The lives of patients and pulmonologists would be easier if idiopathic pulmonary fibrosis followed a specific timeline. Unfortunately, this type of interstitial lung disease is unpredictable. In some cases, the progression is slow. In others, damage to the lungs can advance suddenly, even when the patient previously experienced a steady progression of IPF symptoms.

This sort of quick onset of lung damage is called acute exacerbation.

Woman having a pain in the heart

What Causes Acute Exacerbation?

Just as the cause of idiopathic pulmonary fibrosis is unknown, so too is the cause of acute exacerbation (AE). There is no pattern or precursor to AE, and no remarkable similarity among patient demographics, locations or treatment methods. A history of smoking or pulmonary hypertension can increase the risk of AE. But, like pulmonary fibrosis itself, sometimes acute exacerbation simply happens.

Scientists have proposed a few possible triggers for AE:

First, it might be caused by a rapid increase in the creation of scar tissue, which accelerates symptoms like difficulty breathing.

Second, it might be caused by an injury to lungs already damaged by pulmonary fibrosis. For example, it has occurred in IPF patients following invasive procedures like lung biopsies. It’s even happened in patients who have had non-pulmonary surgery, including a knee replacement. This may be due to the trauma of mechanical ventilation during the surgery.

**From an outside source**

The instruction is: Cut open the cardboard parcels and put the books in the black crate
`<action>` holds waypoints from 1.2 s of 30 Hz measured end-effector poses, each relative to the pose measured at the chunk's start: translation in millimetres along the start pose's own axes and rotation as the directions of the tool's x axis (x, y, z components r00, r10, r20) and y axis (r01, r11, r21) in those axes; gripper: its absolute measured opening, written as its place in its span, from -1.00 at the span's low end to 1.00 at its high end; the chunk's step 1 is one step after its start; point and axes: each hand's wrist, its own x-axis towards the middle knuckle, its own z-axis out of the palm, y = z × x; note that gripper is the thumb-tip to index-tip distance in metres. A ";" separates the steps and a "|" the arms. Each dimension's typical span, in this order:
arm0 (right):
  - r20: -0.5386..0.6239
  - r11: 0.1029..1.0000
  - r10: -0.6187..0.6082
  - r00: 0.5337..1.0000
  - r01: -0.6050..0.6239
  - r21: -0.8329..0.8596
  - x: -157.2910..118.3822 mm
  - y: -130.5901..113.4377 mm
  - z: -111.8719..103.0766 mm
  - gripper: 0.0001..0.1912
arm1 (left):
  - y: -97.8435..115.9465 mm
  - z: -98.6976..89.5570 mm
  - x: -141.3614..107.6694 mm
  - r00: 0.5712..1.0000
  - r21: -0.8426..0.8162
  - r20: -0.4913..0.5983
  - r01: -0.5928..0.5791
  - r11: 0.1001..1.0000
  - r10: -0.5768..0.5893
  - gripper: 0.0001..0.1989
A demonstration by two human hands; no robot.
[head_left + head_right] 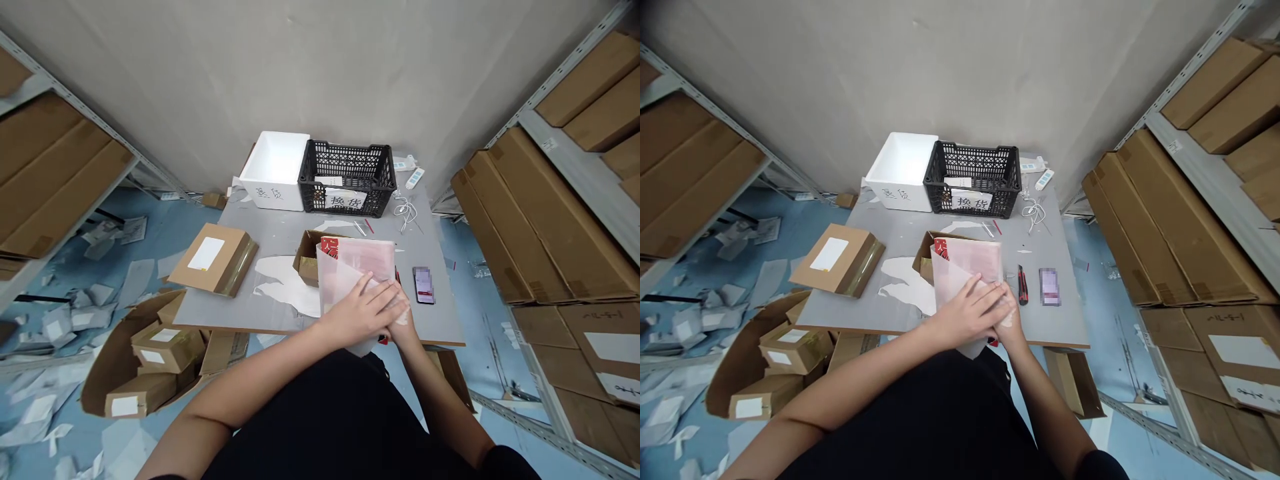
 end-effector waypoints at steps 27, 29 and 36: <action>-0.040 0.903 0.265 0.963 -0.233 0.360 2.5 -11.4 -27.4 -0.49 | -22.2 -35.9 -81.4 0.520 -0.884 0.078 0.430 0.182 -0.851 -0.47; -0.044 0.891 0.289 0.956 -0.252 0.378 -1.1 -9.9 -22.3 -0.49 | -23.9 -23.4 -72.6 0.600 -0.898 0.395 0.412 -0.154 -0.696 -0.44; -0.067 0.868 0.346 0.936 -0.292 0.403 -11.8 2.6 -12.5 -0.50 | -16.8 3.7 -82.7 0.620 -0.749 0.612 0.255 -0.612 -0.491 -0.42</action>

Third, it could be caused by GERD, an acid reflux disease. Researchers think the stomach acid could aspirate the alveoli, causing further damage.

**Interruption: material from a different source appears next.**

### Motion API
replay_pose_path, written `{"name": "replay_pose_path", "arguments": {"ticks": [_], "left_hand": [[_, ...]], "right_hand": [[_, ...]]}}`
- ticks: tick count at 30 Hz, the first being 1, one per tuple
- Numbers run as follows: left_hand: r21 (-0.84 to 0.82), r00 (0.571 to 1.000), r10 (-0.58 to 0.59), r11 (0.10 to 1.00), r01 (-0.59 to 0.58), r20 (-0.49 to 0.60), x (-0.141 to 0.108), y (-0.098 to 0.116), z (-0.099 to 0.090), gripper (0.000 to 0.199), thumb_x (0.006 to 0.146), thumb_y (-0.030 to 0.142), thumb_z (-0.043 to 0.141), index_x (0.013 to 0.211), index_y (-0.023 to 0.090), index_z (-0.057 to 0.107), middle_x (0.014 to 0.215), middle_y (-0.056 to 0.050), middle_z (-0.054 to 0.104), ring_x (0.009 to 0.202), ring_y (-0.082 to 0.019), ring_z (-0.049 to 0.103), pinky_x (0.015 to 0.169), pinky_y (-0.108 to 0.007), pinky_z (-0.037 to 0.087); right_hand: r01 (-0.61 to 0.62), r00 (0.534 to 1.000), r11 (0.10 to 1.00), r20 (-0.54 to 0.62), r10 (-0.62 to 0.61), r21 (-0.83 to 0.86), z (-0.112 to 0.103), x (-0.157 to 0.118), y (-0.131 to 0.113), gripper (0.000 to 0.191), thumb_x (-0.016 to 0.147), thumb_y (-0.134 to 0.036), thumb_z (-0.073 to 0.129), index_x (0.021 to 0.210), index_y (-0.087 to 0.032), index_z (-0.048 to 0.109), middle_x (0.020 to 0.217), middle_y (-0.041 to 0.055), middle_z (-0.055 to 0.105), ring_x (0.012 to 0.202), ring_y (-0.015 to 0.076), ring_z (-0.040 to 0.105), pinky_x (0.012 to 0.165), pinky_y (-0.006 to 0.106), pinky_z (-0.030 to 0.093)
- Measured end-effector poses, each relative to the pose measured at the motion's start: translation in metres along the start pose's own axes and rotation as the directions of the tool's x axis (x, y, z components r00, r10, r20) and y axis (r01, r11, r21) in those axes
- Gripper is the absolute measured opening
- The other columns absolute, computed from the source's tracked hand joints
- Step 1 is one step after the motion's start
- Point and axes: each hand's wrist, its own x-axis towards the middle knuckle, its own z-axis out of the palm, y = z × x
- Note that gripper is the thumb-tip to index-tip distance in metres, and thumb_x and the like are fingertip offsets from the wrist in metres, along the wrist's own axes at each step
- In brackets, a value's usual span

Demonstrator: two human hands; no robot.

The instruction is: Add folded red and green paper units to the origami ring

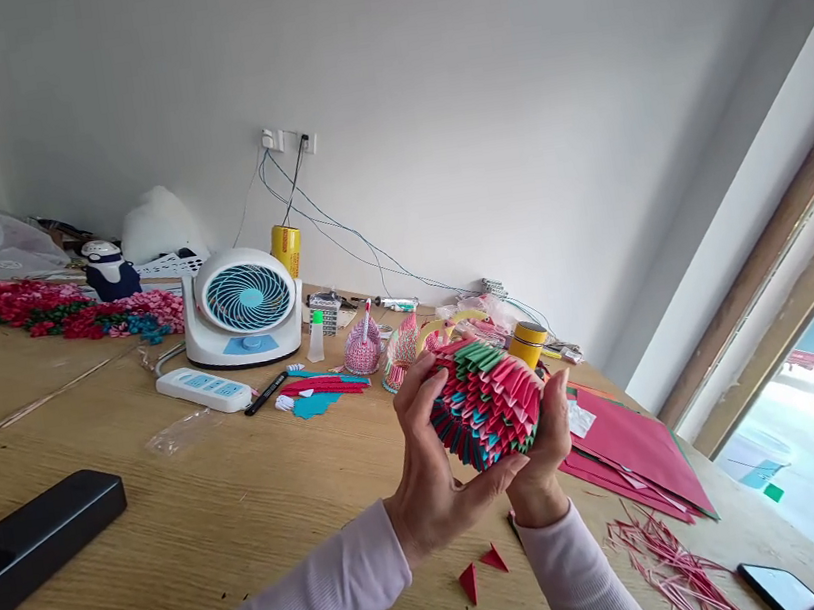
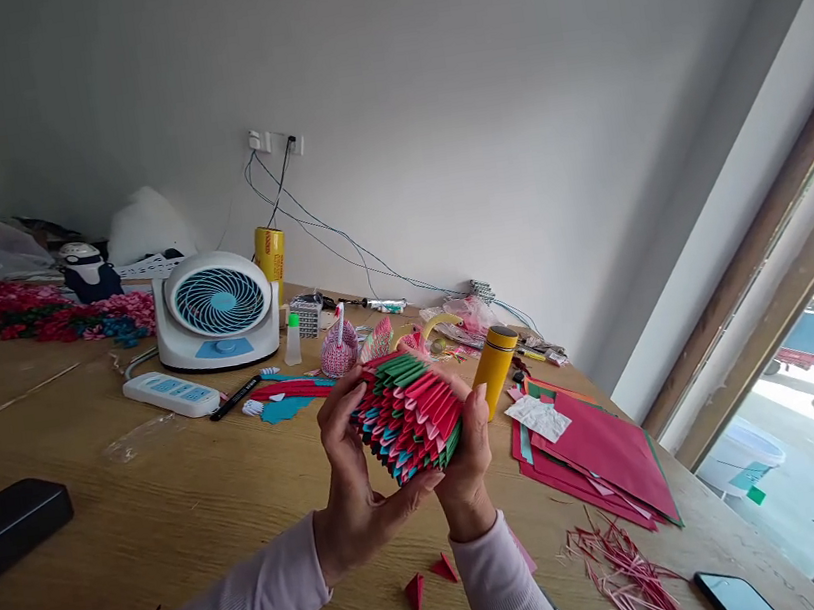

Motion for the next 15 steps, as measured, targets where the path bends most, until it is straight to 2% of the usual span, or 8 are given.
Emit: {"name": "replay_pose_path", "arguments": {"ticks": [7, 10, 15], "left_hand": [[0.001, 1.000, 0.013, 1.000, -0.013, -0.027, -0.0004, -0.0027, 0.0026, 0.090, 0.075, 0.039, 0.078, 0.145, 0.027, 0.023, 0.148, -0.015, 0.027, 0.141, -0.034, 0.028, 0.114, -0.053, 0.034], [-0.008, 1.000, -0.011, 1.000, 0.010, -0.029, -0.0012, -0.0039, 0.0037, 0.087, 0.076, 0.040, 0.076, 0.145, 0.028, 0.024, 0.148, -0.014, 0.027, 0.141, -0.033, 0.029, 0.113, -0.053, 0.035], [-0.021, 0.999, -0.029, 0.999, 0.029, -0.021, -0.0032, -0.0063, 0.0043, 0.087, 0.076, 0.038, 0.076, 0.144, 0.027, 0.024, 0.147, -0.014, 0.027, 0.141, -0.033, 0.029, 0.114, -0.052, 0.034]], "right_hand": [[0.036, 0.999, 0.995, -0.041, -0.033, 0.098, 0.0040, 0.0018, -0.0041, 0.050, 0.094, -0.058, 0.039, 0.103, -0.020, 0.071, 0.092, 0.0050, 0.072, 0.102, 0.0263, 0.066, 0.100, 0.046, 0.047], [0.027, 0.997, 0.997, -0.075, -0.022, 0.067, 0.0034, 0.0020, -0.0034, 0.048, 0.094, -0.058, 0.041, 0.098, -0.021, 0.072, 0.094, 0.0042, 0.072, 0.102, 0.0261, 0.066, 0.101, 0.046, 0.046], [0.020, 0.998, 0.998, -0.053, -0.017, 0.054, -0.0015, 0.0035, 0.0024, 0.050, 0.093, -0.061, 0.042, 0.097, -0.021, 0.071, 0.094, 0.0046, 0.072, 0.100, 0.0252, 0.066, 0.099, 0.043, 0.048]]}}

Finally, it could be caused by medication. While drug-induced pulmonary fibrosis is a type of interstitial lung disease, this type of pharmaceutical damage would not have caused the onset of the patient’s PF.

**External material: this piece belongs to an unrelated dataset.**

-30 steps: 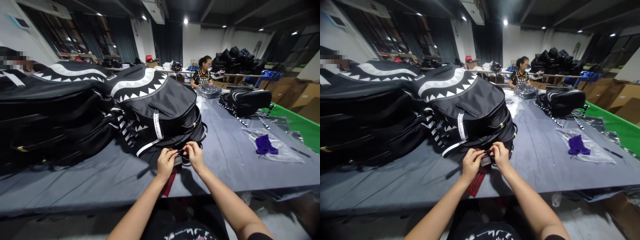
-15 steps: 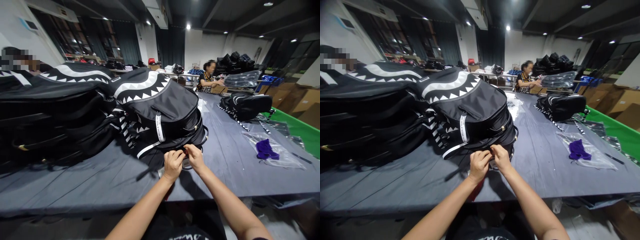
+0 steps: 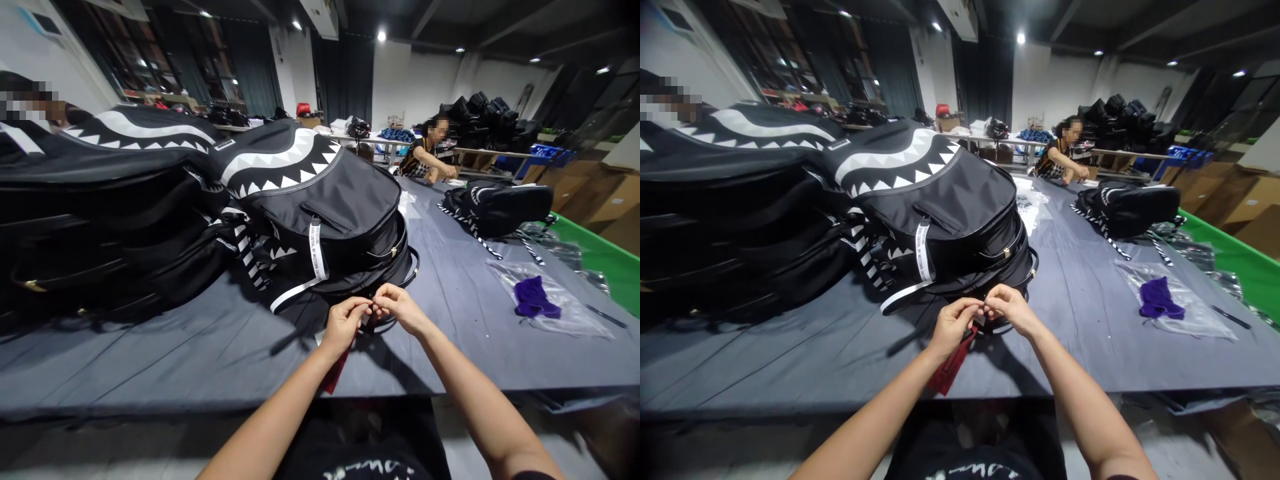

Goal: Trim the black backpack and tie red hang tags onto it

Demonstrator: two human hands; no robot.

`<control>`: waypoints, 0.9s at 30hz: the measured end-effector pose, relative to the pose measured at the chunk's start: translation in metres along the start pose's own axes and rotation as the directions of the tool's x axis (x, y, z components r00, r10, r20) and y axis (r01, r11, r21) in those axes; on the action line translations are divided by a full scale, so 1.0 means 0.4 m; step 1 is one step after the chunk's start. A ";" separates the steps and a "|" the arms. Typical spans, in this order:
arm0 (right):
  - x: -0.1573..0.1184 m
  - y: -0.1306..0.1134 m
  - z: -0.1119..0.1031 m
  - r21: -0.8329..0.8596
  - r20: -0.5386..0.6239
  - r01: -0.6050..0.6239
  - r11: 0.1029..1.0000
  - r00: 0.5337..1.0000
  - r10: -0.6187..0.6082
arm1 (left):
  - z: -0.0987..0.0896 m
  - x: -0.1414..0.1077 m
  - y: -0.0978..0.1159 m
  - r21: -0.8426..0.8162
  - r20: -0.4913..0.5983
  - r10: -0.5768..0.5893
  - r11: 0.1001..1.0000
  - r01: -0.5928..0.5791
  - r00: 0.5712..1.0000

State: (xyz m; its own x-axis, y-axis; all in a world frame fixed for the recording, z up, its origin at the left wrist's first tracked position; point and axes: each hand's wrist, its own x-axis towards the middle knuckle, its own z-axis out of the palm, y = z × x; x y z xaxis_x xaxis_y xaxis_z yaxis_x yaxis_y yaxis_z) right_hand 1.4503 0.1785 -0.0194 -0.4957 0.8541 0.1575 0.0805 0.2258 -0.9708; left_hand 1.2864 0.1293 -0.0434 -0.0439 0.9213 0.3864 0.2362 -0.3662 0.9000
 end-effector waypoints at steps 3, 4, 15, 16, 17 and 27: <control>-0.006 -0.016 -0.004 -0.129 0.025 0.015 0.991 1.000 -0.011 | -0.009 0.000 0.000 0.068 0.039 0.025 0.997 -0.027 0.999; -0.008 -0.023 -0.001 -0.184 0.024 0.028 0.983 0.999 -0.024 | -0.012 0.001 0.000 0.096 0.052 0.030 0.995 -0.035 0.998; -0.018 -0.043 0.002 -0.483 0.052 0.102 0.869 0.995 -0.088 | -0.025 0.005 0.018 0.354 0.155 0.026 0.932 -0.080 0.988; -0.015 -0.040 -0.001 -0.486 0.060 0.108 0.867 0.994 -0.090 | -0.024 0.006 0.017 0.372 0.152 0.023 0.925 -0.079 0.988; -0.012 -0.037 -0.004 -0.491 0.065 0.113 0.864 0.993 -0.093 | -0.023 0.008 0.017 0.388 0.151 0.020 0.918 -0.078 0.988; 0.003 0.000 -0.028 -0.650 0.123 0.177 0.739 0.984 -0.128 | -0.025 0.024 0.023 0.490 0.173 -0.003 0.868 -0.084 0.985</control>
State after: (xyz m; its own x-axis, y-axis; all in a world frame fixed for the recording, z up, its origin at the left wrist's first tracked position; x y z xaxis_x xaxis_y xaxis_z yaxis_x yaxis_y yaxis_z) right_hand 1.4595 0.1848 -0.0171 -0.6045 0.7541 0.2566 0.5341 0.6227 -0.5719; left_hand 1.2787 0.1334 -0.0293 0.1243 0.9310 0.3432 0.6842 -0.3309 0.6499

Medical Team Meeting With Senior Couple In Hospital Room

What Does AE Mean for Pulmonary Fibrosis Patients?

An acute exacerbation always indicates speedy disease progression and increased damage to the lungs, which will make breathing more difficult and could decrease overall quality of life. As a general rule, the more advanced a patient’s pulmonary fibrosis is when an exacerbation occurs, the more likely it is that the AE will be fatal.

However, AE doesn’t always mean that the end is near. In one large study in Japan, 40 percent of patients died following acute exacerbation, which means that 60 percent survived.

Some acute exacerbation events are dramatic blips on the radar, with patients returning to a steady progression of their IPF. Some are repeat events spread across months or years. Some are fatal within days or weeks. Some patients experience AE within weeks of their initial diagnosis. It truly is unpredictable.

Is Acute Exacerbation Common in Idiopathic Pulmonary Fibrosis Patients?

There isn’t an agreement in the medical community about how common AE is in IPF patients. When reviewing a variety of studies on the topic, about 13 percent of IPF patients experience acute exacerbation within a single year and about 22 percent experience it within three years.

How Is Acute Exacerbation of Idiopathic Pulmonary Fibrosis Treated?

There is no universally prescribed treatment plan for acute exacerbation. While corticosteroids were once the go-to treatment for such cases, they don’t deliver a consistent, measurable improvement of symptoms. The same is true for antibiotics and other medications. Some patients experiencing AE are good candidates for a lung transplant.

In the absence of a go-to pharmaceutical treatment, the medical community emphasizes the importance of therapies that improve the patient’s quality of life. These include palliative care and supplementary oxygen. Mechanical ventilation is a point of debate as it can cause additional respiratory trauma to lungs that are already fragile due to scar tissue.

Elderly woman with nasal breathing tube

What Should You Do if You Think You’re Experiencing Acute Exacerbation?

If your respiratory symptoms substantially worsen within a period of 30 days or less, you should see your pulmonologist right away. If the onset is extremely fast or you’re experiencing severe respiratory distress, do not hesitate to call 911 and go to the emergency room.

As a patient with a chronic, progressive disease, if you ever find yourself unsure about whether you should call your healthcare team to answer a question or treat a certain symptom, we recommend that you err on the side of caution. Remember: Your team is there to help and support you. Lean on them as much as you can in your journey with idiopathic pulmonary fibrosis.